細かい人間を入れるときりがないので人物は重要なキャラだけにまとめさせていただきました。
アーマーのことやアーマーの歴史などは、本作中にも一応いれているのですが、こうして整理したほうが分かりやすいですね。
多分、本編をよく読んでも分かりづらいのは北の大陸、大陸連邦に関することかな、と思って今回大陸連邦の紹介や、フィル=アルバートの紹介は入れてみました。フィルさんは本編には一度も出てきませんが、アリア様に色々影響与える人物になるのと、惑星パラの歴史上「誰もが当たり前に知っている偉人」なので説明を入れてみました。

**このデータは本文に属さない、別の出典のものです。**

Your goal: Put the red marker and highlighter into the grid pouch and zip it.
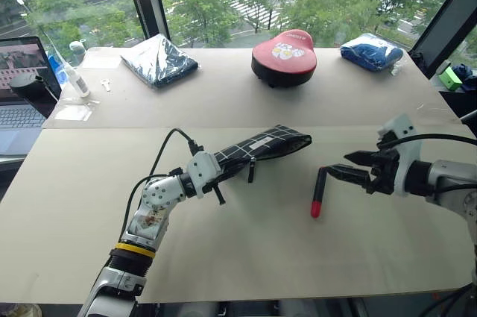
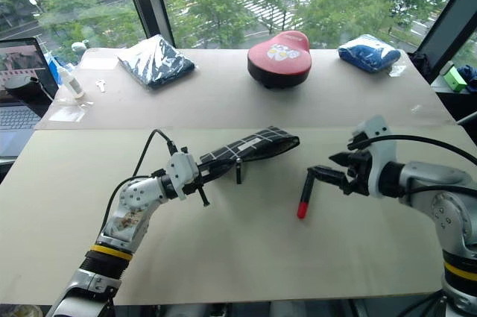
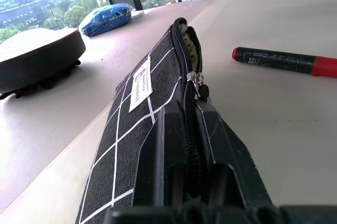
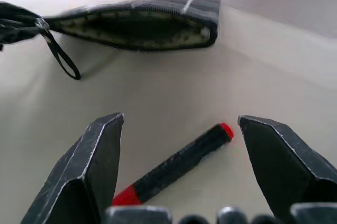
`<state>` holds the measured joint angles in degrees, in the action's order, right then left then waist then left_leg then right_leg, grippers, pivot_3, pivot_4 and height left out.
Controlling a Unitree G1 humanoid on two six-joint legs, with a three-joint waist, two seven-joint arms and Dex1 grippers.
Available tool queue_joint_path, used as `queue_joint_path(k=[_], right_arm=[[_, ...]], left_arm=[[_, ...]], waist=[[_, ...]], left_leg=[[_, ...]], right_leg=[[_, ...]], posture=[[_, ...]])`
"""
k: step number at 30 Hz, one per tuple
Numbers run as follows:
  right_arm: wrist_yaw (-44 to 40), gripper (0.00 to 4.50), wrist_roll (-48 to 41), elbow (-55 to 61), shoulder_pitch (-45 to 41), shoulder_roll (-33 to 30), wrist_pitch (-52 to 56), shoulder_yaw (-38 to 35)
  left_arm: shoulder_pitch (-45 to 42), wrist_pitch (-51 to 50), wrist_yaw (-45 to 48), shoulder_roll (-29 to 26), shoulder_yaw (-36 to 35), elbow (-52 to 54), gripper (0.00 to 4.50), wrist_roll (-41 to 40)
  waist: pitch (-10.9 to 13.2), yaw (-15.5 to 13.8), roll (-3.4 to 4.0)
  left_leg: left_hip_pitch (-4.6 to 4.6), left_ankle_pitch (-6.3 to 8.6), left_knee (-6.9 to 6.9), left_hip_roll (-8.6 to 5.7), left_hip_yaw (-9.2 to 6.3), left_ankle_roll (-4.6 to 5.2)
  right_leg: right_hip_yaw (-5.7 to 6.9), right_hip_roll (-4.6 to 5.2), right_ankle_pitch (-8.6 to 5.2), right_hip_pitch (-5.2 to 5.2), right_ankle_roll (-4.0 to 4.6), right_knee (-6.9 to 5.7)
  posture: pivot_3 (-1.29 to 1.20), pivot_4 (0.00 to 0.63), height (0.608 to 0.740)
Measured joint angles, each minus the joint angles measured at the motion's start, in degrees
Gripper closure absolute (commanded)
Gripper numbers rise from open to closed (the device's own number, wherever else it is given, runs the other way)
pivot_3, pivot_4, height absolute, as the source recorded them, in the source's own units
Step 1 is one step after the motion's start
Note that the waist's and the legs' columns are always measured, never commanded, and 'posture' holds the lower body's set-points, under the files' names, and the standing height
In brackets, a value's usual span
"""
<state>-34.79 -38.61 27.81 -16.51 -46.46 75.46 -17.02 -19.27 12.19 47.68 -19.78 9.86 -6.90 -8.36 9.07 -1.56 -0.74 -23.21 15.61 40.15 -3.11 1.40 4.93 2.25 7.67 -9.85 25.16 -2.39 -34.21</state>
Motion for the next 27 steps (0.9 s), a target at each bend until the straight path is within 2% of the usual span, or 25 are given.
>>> queue_joint_path(k=[7, 17, 27], right_arm=[[14.2, 0.65, 2.4, 9.2, 1.1, 11.5, 15.9, -0.4], [22.2, 0.65, 3.8, 10.8, 0.1, 16.0, 16.6, -0.5], [27.5, 0.65, 7.1, 10.6, 1.6, 19.3, 16.7, 5.1]], left_arm=[[0.0, 0.0, -0.1, 0.7, 0.2, 0.0, 4.5, 0.0], [-0.4, -0.1, 0.2, 1.6, 0.4, -0.1, 4.5, 0.0], [-0.4, 0.0, 0.4, 1.6, 0.4, -0.6, 4.5, 0.0]], waist=[[0.0, -0.1, 0.01], [0.0, 0.1, 0.01], [0.0, 0.6, 0.01]], left_leg=[[-0.06, 0.0, 0.1, -0.06, 0.0, 0.02], [-0.03, -0.02, 0.15, -0.09, 0.02, 0.0], [0.03, -0.02, 0.15, -0.1, 0.03, 0.02]], right_leg=[[0.0, -0.04, 0.02, 0.0, -0.03, 0.02], [0.01, -0.24, 0.03, -0.04, -0.06, -0.01], [0.03, -0.29, 0.03, -0.1, -0.06, -0.03]], posture=[[0.0, 0.15, 0.74], [0.0, 0.15, 0.74], [0.0, 0.15, 0.74]])
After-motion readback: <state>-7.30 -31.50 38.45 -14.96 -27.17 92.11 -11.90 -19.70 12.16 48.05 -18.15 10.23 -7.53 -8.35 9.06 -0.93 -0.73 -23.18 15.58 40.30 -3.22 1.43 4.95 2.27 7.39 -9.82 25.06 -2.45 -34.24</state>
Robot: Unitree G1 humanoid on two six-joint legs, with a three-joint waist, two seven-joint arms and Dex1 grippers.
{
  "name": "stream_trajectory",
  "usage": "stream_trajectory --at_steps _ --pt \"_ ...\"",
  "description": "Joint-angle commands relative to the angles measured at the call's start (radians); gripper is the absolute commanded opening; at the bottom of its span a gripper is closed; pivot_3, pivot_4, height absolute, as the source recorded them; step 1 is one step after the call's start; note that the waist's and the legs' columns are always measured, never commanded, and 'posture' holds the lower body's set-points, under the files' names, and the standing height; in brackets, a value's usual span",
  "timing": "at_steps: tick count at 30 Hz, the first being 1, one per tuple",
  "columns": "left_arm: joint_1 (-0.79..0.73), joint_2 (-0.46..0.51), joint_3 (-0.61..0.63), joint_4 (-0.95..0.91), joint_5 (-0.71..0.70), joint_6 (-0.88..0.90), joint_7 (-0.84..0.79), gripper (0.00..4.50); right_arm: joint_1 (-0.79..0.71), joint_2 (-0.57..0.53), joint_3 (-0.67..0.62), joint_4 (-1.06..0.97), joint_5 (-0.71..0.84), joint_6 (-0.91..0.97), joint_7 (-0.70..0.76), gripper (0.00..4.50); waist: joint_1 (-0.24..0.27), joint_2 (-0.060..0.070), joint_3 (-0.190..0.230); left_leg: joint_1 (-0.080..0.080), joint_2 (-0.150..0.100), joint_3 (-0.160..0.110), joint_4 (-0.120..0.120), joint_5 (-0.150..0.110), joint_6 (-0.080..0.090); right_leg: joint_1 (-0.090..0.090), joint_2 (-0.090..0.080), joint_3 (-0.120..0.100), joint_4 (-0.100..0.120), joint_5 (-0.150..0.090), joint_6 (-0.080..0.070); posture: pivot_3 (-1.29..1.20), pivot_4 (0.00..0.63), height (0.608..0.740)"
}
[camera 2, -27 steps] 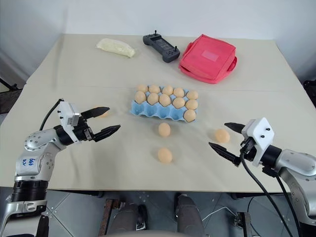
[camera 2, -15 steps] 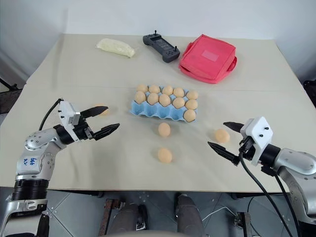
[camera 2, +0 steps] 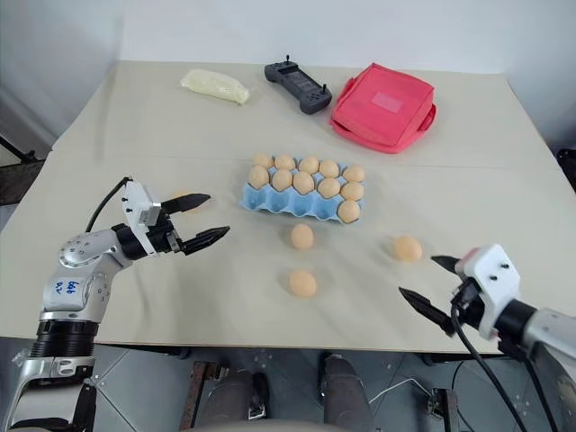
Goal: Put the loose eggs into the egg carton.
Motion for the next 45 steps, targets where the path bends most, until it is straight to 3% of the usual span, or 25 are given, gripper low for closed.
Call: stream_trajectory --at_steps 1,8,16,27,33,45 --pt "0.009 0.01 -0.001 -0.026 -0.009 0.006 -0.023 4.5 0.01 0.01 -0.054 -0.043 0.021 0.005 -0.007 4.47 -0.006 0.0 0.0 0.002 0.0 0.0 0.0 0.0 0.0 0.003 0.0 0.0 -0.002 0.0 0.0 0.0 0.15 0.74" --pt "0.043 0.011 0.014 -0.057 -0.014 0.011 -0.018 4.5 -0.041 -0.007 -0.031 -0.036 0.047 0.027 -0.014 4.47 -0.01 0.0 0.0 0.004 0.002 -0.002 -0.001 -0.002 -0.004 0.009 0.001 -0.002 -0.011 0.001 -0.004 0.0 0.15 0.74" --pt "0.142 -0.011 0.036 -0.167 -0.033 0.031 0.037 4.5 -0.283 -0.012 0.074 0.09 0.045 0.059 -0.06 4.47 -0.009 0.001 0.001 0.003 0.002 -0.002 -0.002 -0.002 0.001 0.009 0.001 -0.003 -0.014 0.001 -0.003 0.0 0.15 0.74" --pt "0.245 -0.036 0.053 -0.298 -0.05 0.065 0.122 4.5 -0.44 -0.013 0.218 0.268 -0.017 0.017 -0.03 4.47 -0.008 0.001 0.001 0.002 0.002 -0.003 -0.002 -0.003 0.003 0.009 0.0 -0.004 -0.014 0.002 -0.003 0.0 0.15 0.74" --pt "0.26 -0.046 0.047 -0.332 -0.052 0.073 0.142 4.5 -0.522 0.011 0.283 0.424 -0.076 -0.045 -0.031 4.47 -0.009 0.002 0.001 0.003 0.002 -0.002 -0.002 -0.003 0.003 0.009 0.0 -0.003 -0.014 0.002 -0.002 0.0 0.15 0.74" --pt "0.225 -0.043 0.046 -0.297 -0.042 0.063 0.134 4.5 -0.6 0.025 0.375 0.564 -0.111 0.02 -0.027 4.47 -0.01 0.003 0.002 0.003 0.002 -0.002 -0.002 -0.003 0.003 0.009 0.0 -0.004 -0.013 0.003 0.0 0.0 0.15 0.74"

最後の『蒼の伝説』は、オマケです。厳密には『マドリード戦記』とは関係ありません。
ただ、北の大陸連邦の歴史を知る上では必要な説明でした。『蒼の伝説』は、『マドリード戦記』の姉妹作なのです。こちらのほうも、いつか書くと思いますが……説明文にある通り、長いのです……20年近く、英雄アーガス君とフィルさんを追って描かれた超大作……いつかけるかワカリマセン(笑)でも、ほぼ同時代の物語であると知ってもらえれば、今後『マドリード戦記』を読む上で一つの補助になると思います。
『蒼の伝説』は、初稿は出来てる作品……完結までぴしっと終わっている作品なんですが、とにかく長い……(笑)そのうち、頑張って書きます。
今後とも、『マドリード戦記』をよろしくお願いします。